● **What is expected**:
State how many lines in these records contain the word "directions", and nothing else.

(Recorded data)
------------------------------------------------------------------------

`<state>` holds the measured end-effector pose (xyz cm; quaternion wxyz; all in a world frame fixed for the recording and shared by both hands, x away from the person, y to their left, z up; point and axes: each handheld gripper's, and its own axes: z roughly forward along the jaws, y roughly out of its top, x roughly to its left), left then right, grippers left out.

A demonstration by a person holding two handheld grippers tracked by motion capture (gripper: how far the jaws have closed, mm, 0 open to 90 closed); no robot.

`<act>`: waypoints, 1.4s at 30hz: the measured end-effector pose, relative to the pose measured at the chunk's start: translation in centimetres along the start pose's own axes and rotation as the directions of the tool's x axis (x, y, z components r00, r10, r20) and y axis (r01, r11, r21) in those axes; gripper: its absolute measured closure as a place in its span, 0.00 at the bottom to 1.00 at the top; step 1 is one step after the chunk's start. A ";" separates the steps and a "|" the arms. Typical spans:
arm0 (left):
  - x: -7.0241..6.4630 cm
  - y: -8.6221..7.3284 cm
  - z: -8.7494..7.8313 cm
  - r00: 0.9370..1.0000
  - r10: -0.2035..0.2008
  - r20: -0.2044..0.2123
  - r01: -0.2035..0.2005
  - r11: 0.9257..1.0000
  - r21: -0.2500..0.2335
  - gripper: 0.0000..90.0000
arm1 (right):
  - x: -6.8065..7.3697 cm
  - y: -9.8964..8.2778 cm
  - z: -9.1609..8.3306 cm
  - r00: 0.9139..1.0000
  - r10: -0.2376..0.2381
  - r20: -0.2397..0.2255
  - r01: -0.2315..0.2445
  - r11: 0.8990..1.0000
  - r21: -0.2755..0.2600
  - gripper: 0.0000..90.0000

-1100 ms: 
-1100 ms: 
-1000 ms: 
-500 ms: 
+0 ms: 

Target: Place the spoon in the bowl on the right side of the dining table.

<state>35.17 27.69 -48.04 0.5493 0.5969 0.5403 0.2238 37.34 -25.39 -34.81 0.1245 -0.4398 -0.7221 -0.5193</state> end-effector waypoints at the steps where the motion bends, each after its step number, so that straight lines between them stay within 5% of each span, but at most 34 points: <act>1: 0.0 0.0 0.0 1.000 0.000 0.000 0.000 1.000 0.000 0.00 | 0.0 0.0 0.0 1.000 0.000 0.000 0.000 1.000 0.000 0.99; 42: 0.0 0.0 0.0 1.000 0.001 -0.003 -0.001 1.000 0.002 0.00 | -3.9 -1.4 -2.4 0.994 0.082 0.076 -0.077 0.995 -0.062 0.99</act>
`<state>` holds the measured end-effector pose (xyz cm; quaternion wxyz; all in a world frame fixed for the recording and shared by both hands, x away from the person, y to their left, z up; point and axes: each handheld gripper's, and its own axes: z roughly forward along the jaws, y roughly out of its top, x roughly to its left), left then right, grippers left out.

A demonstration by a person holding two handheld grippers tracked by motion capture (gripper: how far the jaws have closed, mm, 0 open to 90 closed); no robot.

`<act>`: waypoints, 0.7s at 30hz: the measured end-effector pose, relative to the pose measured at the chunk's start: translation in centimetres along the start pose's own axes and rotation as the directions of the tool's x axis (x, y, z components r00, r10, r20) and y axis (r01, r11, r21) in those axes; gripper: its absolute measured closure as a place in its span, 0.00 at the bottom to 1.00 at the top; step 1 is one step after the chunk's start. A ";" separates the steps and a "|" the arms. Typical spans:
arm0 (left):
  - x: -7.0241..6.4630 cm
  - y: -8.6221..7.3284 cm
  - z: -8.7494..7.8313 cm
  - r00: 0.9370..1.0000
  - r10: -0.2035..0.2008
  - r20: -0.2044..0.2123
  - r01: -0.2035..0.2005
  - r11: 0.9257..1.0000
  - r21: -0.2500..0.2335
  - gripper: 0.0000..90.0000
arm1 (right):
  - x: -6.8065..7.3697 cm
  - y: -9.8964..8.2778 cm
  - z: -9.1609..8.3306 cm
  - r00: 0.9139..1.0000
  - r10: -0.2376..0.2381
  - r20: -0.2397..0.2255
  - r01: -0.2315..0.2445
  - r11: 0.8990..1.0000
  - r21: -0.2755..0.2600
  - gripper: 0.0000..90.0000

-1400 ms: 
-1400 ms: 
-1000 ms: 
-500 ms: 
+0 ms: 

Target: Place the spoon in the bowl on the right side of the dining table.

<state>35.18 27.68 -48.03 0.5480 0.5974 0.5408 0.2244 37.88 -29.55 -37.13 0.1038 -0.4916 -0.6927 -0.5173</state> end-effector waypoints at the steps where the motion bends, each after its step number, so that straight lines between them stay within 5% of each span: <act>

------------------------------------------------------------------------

● **Task response**:
2